Cette montée en puissance, réalisée sans aucune puce américaine, marque un tournant stratégique : Pékin démontre sa capacité à bâtir une infrastructure en IA autosuffisante, malgré les restrictions imposées par Washington sur l’accès aux technologies de pointe.
Une plateforme scientifique unifiée
Le cluster de Zhengzhou est désormais l’infrastructure IA la plus puissante du pays. Son objectif : créer une plateforme unifiée capable de traiter des données scientifiques fédérales pour :
- entraîner des modèles et agents IA capables de tester des hypothèses complexes,
- automatiser la recherche et accélérer les découvertes dans des domaines clés comme le développement de médicaments, la science des matériaux et l’énergie.
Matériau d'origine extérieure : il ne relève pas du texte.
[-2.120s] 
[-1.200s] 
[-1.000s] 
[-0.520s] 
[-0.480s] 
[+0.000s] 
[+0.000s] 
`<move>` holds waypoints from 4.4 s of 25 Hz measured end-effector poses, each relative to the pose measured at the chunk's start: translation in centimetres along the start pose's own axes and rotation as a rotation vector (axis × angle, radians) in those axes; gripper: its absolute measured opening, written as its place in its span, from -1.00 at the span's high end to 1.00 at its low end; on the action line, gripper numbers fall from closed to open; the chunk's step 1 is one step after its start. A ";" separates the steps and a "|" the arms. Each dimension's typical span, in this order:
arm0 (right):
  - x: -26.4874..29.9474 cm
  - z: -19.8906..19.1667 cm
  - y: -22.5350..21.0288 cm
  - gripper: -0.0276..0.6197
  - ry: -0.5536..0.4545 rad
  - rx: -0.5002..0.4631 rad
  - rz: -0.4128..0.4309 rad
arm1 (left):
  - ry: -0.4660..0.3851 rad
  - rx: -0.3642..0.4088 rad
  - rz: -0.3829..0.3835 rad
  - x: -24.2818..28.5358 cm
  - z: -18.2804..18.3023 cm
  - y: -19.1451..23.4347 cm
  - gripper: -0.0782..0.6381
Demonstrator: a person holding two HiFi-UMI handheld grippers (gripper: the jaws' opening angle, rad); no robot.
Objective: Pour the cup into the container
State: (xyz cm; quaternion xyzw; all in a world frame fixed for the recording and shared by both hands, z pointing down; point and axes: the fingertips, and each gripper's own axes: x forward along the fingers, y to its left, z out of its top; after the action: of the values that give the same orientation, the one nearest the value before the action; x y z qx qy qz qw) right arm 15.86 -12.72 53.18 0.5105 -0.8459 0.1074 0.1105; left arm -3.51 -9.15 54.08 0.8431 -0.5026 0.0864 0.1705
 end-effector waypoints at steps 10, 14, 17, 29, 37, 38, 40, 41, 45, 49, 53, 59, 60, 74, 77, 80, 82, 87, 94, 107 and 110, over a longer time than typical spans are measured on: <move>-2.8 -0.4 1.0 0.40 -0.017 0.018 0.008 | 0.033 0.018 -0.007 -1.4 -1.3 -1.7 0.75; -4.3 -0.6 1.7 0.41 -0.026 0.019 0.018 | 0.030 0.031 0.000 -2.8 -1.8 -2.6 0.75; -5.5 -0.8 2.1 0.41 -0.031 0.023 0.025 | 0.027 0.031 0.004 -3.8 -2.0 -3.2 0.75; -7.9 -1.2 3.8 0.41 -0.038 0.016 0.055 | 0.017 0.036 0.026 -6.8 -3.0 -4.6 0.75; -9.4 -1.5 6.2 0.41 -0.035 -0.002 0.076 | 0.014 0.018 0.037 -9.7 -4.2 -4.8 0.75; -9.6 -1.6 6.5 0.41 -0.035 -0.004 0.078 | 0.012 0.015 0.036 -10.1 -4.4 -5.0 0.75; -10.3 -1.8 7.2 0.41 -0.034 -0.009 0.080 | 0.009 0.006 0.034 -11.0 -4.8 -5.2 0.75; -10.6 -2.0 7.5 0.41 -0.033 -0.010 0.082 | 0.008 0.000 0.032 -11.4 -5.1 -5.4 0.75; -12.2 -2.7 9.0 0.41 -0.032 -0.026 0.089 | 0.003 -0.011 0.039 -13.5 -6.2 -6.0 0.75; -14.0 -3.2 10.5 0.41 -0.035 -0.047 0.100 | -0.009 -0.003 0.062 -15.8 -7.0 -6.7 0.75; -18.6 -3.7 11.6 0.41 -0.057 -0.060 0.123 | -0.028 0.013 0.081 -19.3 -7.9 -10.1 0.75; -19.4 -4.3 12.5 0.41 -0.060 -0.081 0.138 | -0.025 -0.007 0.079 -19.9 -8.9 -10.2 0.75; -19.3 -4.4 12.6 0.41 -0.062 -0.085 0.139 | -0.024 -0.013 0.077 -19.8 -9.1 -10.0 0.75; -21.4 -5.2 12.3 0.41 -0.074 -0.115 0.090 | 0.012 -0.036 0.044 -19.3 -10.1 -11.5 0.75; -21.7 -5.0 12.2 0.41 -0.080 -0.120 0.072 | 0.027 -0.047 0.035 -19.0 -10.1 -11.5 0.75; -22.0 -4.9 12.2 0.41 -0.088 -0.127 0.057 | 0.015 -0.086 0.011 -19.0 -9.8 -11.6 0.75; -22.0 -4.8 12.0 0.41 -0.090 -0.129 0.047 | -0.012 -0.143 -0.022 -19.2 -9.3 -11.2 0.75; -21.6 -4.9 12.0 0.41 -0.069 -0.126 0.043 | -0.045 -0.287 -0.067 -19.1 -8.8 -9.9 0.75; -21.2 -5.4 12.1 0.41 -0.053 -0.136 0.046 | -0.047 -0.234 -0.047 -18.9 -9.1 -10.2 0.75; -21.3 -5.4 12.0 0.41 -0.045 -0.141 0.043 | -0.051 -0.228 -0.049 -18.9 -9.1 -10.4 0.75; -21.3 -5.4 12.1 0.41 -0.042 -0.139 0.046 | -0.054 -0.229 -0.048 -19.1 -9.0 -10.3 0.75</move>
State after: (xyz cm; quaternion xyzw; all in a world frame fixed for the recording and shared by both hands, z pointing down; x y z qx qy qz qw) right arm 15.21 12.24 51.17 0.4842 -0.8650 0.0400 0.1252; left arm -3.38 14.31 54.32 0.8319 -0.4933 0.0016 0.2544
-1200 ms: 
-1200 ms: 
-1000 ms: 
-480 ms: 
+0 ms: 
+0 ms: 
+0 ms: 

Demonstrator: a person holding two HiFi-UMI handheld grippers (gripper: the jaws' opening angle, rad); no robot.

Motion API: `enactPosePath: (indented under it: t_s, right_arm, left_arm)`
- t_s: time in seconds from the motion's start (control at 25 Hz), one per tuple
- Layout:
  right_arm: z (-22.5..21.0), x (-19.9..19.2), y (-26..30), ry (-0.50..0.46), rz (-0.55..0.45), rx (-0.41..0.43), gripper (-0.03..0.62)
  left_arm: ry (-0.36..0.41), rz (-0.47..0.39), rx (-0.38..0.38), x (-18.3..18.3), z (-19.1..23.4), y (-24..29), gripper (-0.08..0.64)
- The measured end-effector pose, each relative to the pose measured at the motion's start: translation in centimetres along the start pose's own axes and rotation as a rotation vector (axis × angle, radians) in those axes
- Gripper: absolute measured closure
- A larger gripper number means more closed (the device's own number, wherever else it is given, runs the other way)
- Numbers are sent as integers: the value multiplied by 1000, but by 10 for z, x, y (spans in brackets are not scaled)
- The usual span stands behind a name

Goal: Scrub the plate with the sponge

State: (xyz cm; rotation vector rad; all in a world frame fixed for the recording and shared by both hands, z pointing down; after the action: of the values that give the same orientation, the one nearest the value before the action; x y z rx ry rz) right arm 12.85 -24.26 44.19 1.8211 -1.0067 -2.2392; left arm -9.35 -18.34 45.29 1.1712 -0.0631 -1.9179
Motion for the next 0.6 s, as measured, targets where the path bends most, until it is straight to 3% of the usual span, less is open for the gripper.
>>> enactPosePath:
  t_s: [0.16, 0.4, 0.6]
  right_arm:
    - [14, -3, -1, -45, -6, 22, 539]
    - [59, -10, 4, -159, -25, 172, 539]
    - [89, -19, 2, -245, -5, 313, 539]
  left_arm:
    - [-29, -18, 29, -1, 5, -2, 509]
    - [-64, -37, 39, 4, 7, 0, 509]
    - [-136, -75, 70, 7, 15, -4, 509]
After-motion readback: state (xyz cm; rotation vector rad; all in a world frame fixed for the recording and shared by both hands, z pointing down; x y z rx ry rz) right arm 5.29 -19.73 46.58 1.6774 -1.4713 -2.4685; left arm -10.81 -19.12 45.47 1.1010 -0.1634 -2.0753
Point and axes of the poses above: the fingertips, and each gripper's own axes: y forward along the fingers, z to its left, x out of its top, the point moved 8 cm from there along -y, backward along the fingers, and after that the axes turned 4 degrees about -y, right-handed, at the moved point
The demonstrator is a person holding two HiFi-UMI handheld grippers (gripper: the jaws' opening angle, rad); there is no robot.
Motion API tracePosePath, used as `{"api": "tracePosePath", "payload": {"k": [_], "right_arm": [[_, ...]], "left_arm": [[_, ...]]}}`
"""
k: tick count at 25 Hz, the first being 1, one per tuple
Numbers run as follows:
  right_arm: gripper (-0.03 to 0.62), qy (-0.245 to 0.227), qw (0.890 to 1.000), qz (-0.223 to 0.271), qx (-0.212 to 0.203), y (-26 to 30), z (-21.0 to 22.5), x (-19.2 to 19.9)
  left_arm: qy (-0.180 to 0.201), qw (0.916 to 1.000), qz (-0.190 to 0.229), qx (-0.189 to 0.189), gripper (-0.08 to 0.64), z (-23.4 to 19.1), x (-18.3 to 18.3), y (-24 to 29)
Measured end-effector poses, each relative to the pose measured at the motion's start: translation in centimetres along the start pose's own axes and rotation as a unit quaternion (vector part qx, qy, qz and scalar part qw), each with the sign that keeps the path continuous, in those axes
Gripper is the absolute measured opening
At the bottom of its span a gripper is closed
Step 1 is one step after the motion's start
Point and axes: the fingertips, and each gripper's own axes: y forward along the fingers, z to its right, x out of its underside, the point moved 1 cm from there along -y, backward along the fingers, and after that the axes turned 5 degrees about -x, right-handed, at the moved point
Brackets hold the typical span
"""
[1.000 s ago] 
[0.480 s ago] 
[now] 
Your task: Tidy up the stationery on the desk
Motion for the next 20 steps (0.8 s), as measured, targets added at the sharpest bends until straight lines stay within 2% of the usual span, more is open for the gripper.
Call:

Un bond technologique face aux sanctions
Alors que les législateurs américains multiplient les initiatives pour limiter l’accès de la Chine aux outils avancés de fabrication de puces, Pékin riposte par l’innovation locale. Résultat : des calculs qui prenaient autrefois des années dans la découverte de médicaments peuvent désormais être réalisés en quelques jours.
Les implications
- Recherche médicale : accélération du développement de nouveaux traitements.
- Science des matériaux : optimisation rapide de nouvelles structures.
- Énergie : exploration plus efficace de solutions durables.
En doublant sa puissance de calcul en IA sans recourir aux puces américaines, la Chine envoie un signal fort : elle est prête à redéfinir les équilibres mondiaux de la recherche scientifique et de l’innovation technologique. Zhengzhou devient ainsi le symbole d’une autosuffisance numérique qui pourrait transformer la compétition globale en intelligence artificielle.